What needs to be done ->
Look through the material and copy each line holding "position".

Data extract ->
+-------+
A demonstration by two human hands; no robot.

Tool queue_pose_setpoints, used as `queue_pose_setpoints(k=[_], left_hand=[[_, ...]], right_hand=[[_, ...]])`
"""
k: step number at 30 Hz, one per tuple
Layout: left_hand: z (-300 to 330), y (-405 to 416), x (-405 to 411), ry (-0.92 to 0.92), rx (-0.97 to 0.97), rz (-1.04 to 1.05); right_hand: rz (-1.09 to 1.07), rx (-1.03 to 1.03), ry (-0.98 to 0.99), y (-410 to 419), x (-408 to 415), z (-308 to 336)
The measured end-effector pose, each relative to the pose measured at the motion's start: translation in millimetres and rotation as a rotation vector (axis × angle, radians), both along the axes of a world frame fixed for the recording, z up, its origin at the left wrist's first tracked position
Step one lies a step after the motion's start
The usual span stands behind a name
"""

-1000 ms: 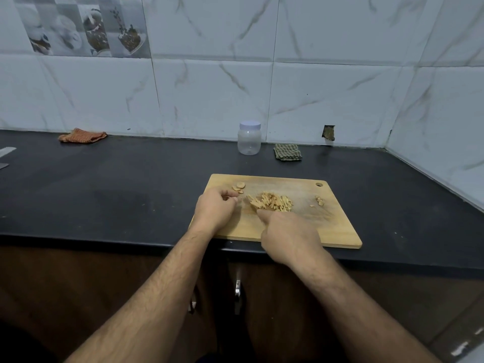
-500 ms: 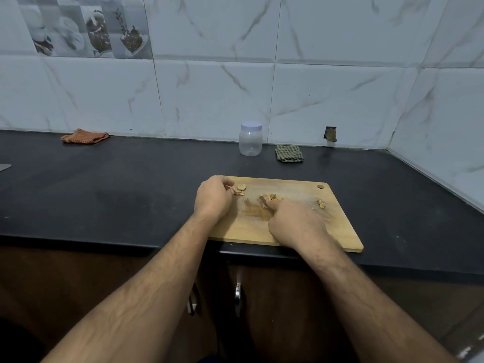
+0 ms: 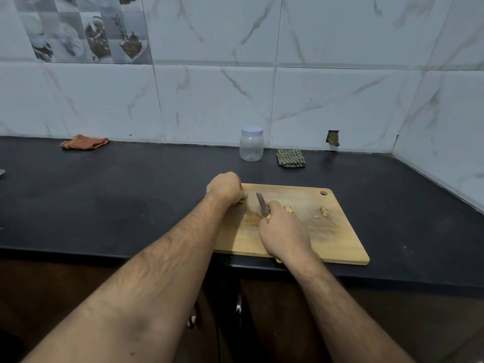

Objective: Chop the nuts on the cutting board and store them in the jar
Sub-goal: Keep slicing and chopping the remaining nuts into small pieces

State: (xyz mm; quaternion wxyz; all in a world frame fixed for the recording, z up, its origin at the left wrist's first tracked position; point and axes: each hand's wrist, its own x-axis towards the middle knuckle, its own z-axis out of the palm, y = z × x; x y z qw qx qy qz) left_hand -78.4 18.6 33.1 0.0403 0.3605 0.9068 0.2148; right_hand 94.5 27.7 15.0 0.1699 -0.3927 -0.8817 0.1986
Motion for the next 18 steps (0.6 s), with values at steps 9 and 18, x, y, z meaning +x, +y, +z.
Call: queue_pose_setpoints(k=[9,18], left_hand=[[-8,1,-3,-0.063,0.207,0.026],[-6,-9,-1,-0.179,0.393,-0.014]], right_hand=[[0.0,0.038,0.017,-3,1,-3],[-0.004,0.009,0.053,-8,4,-2]])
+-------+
Answer to this task ->
The measured end-effector pose, each relative to the pose measured at the motion's start: translation in millimetres and rotation as a rotation vector (axis × angle, radians), both along the axes of a world frame fixed for the recording, z up, its origin at the left wrist's first tracked position
State: (xyz mm; quaternion wxyz; all in a world frame fixed for the recording, z up, its origin at the left wrist's first tracked position; point and axes: each hand's wrist, its own x-axis towards the middle knuckle, its own z-axis out of the palm, y = z × x; x y z qw qx qy qz) left_hand -78.4 18.6 33.1 0.0403 0.3605 0.9068 0.2148; right_hand 94.5 27.7 15.0 0.1699 -0.3927 -0.8817 0.1986

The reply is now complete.